What this task involves
In the entries below, the lines from the one with "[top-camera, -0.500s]" through the one with "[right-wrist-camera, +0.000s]" are to be copied exactly; both ends count.

Provided records
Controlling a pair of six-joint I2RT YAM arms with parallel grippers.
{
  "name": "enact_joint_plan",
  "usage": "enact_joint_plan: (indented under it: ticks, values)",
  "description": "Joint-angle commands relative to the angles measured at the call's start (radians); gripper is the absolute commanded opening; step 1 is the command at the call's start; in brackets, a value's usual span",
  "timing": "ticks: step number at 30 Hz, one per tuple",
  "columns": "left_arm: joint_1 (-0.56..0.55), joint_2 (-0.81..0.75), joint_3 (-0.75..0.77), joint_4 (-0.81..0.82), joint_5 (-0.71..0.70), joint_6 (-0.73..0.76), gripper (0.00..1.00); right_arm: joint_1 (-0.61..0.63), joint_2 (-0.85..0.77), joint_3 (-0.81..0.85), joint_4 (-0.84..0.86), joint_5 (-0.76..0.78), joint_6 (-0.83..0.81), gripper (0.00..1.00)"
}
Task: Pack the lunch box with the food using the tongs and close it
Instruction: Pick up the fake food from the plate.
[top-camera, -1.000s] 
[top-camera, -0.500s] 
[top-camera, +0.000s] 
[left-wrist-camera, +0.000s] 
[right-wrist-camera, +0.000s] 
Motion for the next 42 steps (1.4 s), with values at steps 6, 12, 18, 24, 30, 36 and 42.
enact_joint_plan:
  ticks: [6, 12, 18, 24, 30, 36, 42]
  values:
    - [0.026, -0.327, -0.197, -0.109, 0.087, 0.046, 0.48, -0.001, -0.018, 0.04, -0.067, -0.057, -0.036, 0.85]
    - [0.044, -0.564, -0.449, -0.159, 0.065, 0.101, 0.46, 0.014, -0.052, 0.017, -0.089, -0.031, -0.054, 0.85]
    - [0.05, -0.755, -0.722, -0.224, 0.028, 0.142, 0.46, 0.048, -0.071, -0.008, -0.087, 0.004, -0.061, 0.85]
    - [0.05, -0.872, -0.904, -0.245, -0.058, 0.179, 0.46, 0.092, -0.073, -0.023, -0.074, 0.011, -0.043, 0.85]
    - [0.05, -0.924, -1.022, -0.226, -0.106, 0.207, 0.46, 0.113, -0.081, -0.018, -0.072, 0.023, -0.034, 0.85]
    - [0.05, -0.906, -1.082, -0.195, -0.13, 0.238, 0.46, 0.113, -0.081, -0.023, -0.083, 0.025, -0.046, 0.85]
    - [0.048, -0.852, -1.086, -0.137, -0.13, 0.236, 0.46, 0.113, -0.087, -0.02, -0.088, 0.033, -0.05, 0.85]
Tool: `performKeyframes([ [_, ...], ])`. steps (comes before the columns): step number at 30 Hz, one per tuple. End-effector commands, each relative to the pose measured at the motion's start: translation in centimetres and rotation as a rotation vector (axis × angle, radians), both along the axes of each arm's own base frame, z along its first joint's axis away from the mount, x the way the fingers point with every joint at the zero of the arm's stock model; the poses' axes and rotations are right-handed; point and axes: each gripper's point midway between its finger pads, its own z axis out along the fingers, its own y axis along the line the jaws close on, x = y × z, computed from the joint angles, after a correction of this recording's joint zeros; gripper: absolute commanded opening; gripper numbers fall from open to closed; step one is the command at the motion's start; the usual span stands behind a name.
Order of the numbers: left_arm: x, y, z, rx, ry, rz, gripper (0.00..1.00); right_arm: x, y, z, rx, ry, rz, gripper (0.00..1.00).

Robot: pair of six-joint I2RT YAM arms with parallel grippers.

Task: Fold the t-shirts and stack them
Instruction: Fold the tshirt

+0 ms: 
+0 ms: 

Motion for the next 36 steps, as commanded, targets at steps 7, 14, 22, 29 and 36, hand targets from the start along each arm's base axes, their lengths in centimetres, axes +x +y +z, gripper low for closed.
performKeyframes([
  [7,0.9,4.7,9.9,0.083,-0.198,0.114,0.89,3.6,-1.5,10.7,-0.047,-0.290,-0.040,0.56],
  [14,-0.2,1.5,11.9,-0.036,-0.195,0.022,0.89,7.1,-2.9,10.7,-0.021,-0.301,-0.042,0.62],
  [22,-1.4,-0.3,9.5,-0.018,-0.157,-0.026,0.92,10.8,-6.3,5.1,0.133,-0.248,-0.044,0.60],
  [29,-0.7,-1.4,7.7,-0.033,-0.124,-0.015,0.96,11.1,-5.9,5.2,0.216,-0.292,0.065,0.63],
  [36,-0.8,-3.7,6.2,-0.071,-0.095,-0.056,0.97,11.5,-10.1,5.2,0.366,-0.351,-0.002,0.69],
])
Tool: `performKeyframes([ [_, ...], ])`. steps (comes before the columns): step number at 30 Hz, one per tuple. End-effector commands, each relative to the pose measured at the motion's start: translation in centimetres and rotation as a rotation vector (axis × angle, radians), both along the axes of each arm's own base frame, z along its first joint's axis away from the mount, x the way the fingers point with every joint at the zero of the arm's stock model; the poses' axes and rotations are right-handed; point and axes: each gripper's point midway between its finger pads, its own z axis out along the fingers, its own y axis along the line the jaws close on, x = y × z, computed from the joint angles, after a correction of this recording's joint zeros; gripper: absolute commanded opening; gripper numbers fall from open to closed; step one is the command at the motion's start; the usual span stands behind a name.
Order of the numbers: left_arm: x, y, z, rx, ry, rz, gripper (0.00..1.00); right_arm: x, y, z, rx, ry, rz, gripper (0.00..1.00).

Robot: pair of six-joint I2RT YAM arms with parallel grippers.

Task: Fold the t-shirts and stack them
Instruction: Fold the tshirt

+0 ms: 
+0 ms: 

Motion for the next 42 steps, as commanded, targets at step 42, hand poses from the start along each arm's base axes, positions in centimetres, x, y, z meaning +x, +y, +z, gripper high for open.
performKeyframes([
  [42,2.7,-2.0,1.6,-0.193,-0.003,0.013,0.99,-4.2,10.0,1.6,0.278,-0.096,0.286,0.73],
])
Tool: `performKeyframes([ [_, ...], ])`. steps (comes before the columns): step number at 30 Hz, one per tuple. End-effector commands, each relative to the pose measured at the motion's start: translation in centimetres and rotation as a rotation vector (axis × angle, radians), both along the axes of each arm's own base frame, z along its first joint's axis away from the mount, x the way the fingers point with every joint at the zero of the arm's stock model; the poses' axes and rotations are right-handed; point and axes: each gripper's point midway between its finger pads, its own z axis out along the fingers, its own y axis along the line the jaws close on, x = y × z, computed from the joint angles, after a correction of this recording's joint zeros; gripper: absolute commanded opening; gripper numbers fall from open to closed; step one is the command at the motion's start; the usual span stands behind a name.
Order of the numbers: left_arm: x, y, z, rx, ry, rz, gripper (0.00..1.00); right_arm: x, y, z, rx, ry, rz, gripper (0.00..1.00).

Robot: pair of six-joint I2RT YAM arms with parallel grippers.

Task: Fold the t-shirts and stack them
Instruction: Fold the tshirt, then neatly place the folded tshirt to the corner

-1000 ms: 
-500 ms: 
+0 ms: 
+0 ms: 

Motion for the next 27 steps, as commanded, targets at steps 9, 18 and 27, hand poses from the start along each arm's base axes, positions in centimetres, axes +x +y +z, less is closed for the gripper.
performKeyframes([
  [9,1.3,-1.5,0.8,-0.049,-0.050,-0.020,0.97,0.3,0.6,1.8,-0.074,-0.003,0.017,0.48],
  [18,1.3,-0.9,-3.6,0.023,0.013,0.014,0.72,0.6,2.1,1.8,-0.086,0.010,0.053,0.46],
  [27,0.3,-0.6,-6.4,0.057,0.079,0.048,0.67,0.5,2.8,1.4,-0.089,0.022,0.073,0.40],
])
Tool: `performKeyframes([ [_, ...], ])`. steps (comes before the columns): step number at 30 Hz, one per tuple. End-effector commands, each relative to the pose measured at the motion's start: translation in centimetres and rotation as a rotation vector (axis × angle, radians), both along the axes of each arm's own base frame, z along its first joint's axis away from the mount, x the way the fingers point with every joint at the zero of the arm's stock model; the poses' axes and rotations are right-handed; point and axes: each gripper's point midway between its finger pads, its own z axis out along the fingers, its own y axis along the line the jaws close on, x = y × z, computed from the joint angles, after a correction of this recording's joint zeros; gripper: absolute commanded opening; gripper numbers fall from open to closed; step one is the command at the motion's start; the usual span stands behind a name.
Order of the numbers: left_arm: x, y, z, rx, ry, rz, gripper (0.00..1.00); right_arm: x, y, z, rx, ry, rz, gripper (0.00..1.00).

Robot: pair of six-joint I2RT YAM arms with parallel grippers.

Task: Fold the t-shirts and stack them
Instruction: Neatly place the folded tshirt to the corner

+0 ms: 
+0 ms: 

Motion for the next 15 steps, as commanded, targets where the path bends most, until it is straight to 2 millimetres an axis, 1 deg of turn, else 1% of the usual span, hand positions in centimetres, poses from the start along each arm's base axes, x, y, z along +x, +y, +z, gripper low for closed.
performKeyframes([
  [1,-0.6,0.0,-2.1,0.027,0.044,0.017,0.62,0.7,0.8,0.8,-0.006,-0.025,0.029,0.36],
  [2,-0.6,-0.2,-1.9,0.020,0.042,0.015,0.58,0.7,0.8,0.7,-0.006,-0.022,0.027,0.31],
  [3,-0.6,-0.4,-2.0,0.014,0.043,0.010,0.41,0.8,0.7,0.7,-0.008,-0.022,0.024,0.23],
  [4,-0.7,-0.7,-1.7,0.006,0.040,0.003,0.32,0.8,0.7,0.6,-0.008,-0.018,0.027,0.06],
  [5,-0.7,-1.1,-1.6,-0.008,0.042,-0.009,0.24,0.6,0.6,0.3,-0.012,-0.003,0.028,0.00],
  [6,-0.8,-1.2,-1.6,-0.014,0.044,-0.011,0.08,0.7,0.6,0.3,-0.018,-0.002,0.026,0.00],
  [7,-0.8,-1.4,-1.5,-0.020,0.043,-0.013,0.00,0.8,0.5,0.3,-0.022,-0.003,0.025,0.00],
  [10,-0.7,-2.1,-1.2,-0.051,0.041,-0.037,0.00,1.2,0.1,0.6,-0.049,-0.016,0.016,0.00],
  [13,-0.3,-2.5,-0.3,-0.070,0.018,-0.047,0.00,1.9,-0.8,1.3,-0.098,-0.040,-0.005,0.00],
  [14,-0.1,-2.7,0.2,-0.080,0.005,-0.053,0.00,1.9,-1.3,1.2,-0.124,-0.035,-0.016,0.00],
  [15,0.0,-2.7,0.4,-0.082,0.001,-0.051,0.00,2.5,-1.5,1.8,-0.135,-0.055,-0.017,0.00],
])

Solution
[top-camera, -0.500s] 
[top-camera, +0.000s] 
[left-wrist-camera, +0.000s] 
[right-wrist-camera, +0.000s] 

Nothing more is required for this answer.